[PROBLEM DETAILS]
Write out the lines starting at the one that holds "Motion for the" and ending with the final line of the data, exactly and with no others.

- Opening Delimiter -

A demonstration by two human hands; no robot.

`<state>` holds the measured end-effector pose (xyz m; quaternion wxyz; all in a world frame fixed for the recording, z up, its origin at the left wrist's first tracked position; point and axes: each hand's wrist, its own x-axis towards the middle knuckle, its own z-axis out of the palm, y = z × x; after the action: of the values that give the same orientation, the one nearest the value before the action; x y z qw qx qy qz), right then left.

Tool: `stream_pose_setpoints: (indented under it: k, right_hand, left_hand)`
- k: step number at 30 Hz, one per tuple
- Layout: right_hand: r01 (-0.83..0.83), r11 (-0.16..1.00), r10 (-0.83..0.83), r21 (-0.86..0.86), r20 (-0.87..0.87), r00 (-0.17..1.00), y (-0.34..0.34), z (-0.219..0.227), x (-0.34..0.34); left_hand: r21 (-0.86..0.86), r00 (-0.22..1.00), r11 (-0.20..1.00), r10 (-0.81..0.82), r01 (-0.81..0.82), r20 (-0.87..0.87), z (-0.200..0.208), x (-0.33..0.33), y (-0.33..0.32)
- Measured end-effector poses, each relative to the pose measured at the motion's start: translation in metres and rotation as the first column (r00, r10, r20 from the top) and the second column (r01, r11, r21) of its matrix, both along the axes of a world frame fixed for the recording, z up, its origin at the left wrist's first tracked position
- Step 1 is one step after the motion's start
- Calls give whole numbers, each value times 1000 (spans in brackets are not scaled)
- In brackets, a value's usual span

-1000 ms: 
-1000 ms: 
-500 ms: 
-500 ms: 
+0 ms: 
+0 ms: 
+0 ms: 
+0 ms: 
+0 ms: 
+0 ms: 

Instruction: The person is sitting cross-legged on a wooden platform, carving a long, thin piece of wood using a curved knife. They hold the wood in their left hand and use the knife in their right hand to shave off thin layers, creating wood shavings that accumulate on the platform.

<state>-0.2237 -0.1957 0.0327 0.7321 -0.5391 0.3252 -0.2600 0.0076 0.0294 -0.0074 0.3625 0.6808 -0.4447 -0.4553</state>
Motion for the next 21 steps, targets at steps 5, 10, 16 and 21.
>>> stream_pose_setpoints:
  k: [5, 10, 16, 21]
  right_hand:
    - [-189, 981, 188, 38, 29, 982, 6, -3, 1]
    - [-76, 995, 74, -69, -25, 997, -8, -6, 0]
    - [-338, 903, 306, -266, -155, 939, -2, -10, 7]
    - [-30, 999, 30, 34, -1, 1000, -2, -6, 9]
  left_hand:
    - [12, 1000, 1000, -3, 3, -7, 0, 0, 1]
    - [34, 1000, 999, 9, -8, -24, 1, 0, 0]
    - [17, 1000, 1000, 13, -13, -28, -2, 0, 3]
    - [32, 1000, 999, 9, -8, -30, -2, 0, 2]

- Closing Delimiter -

[OUTPUT OF THE TASK]
Motion for the next 21 steps, targets at steps 5, 10, 16 and 21.
>>> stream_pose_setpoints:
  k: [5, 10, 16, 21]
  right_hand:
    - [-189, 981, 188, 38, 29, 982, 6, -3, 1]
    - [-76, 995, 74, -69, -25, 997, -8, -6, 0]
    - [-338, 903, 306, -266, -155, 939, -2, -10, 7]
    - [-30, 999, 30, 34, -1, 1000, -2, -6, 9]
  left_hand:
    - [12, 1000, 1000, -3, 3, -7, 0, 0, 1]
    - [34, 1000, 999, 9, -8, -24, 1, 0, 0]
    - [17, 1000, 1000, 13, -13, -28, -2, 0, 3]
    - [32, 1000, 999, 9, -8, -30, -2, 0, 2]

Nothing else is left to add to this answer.